EXERCISE: From the first line to the last, copy the listing below word for word.

○ ○ ○ ○

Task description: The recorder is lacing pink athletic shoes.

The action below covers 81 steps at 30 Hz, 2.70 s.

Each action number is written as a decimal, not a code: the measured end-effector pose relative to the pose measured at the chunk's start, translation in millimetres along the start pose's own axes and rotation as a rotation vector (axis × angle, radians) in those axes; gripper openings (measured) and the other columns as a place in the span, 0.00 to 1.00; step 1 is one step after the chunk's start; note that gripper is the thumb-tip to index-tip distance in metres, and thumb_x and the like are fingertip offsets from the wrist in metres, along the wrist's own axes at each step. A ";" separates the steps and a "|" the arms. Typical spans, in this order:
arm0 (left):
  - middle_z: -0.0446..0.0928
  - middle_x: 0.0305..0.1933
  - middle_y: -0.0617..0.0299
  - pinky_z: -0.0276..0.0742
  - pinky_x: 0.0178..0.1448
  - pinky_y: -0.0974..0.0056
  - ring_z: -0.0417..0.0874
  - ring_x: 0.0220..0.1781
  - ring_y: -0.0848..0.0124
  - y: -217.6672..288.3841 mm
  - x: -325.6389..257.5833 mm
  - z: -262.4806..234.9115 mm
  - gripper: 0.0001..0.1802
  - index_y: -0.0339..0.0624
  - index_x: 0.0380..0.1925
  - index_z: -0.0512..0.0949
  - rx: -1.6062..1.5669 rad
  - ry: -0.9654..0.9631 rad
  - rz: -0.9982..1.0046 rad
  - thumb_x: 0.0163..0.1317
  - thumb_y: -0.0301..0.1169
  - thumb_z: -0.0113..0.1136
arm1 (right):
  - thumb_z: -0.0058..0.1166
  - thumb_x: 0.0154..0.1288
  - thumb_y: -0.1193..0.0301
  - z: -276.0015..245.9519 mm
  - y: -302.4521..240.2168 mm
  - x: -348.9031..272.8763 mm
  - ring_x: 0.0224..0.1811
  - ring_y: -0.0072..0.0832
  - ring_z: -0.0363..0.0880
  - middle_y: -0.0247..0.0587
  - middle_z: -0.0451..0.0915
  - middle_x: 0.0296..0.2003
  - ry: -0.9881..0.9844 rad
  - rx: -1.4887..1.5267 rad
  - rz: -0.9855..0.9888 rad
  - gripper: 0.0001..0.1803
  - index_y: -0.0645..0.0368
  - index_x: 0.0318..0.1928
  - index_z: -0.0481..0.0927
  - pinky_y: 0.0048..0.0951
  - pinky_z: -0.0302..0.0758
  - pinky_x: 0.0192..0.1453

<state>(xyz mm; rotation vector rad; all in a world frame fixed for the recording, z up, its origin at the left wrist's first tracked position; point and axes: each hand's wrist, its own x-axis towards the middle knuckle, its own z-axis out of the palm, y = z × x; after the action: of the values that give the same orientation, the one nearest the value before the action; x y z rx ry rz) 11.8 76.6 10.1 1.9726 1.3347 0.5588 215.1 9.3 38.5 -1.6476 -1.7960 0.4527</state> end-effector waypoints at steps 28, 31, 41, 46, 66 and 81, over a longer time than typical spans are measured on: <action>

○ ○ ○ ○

ANSWER SECTION:
Task description: The recorder is lacing pink athletic shoes.

The action below covers 81 steps at 30 Hz, 2.70 s.

Each action number is written as a decimal, not a code: the measured end-effector pose relative to the pose measured at the chunk's start, translation in millimetres along the start pose's own axes and rotation as a rotation vector (axis × angle, radians) in those axes; gripper openings (measured) and the other columns as a place in the span, 0.00 to 1.00; step 1 is one step after the chunk's start; note that gripper is the thumb-tip to index-tip distance in metres, and thumb_x and the like are fingertip offsets from the wrist in metres, along the wrist's own axes at each step. A ";" separates the steps and a "|" the arms. Typical spans, in this order:
arm0 (left):
  - middle_z: -0.0446..0.0928
  - middle_x: 0.0305..0.1933
  - middle_y: -0.0617..0.0299
  - pinky_z: -0.0276..0.0742
  - pinky_x: 0.0178..0.1448
  - pinky_y: -0.0974..0.0056
  - ring_z: -0.0417..0.0874
  - ring_x: 0.0220..0.1781
  - ring_y: -0.0848..0.0124
  - y: -217.6672..288.3841 mm
  - x: -325.6389..257.5833 mm
  - z: -262.4806..234.9115 mm
  - gripper: 0.0001..0.1802
  - index_y: -0.0339..0.0624
  - index_x: 0.0380..0.1925
  - index_z: -0.0512..0.0949
  - rx: -1.6062..1.5669 rad
  - ry: -0.9654..0.9631 rad
  - rz: -0.9982..1.0046 rad
  - thumb_x: 0.0163..0.1317
  - thumb_y: -0.0301..0.1169
  - thumb_z: -0.0113..0.1136
arm1 (right):
  - thumb_z: -0.0058..0.1166
  - thumb_x: 0.0154..0.1288
  - thumb_y: -0.1193..0.0301
  - z: -276.0015..245.9519 mm
  - y: -302.4521..240.2168 mm
  - x: -348.9031..272.8763 mm
  - ring_x: 0.0224..0.1811
  - ring_y: -0.0072..0.0832
  - ring_z: -0.0363..0.0880
  - middle_y: -0.0247..0.0587
  - middle_z: -0.0451..0.0915
  - middle_x: 0.0296..0.2003
  - ry: -0.9881..0.9844 rad
  - rx: -1.4887..1.5267 rad
  - rz: -0.9855..0.9888 rad
  - gripper: 0.0001..0.1803
  - index_y: -0.0645..0.0368
  - index_x: 0.0318..0.1928
  - index_z: -0.0481..0.0927
  - pinky_y: 0.0048..0.0951
  - pinky_z: -0.0302..0.0758
  - pinky_x: 0.0192..0.1453

<state>(xyz mm; rotation vector rad; all in a world frame fixed for the recording, z up, its origin at the left wrist's first tracked position; point and axes: each hand's wrist, its own x-axis towards the middle knuckle, its own z-axis out of the palm, y = z × x; after the action: of the values that give the same orientation, the one nearest the value before the action; x y z rx ry rz) 11.8 76.6 10.1 1.9726 1.3347 0.5588 215.1 9.3 38.5 -1.6476 -1.7960 0.4527</state> end-effector waypoints at steps 28, 31, 41, 46, 66 and 81, over a longer time than typical spans are measured on: <action>

The required output has now been supplied.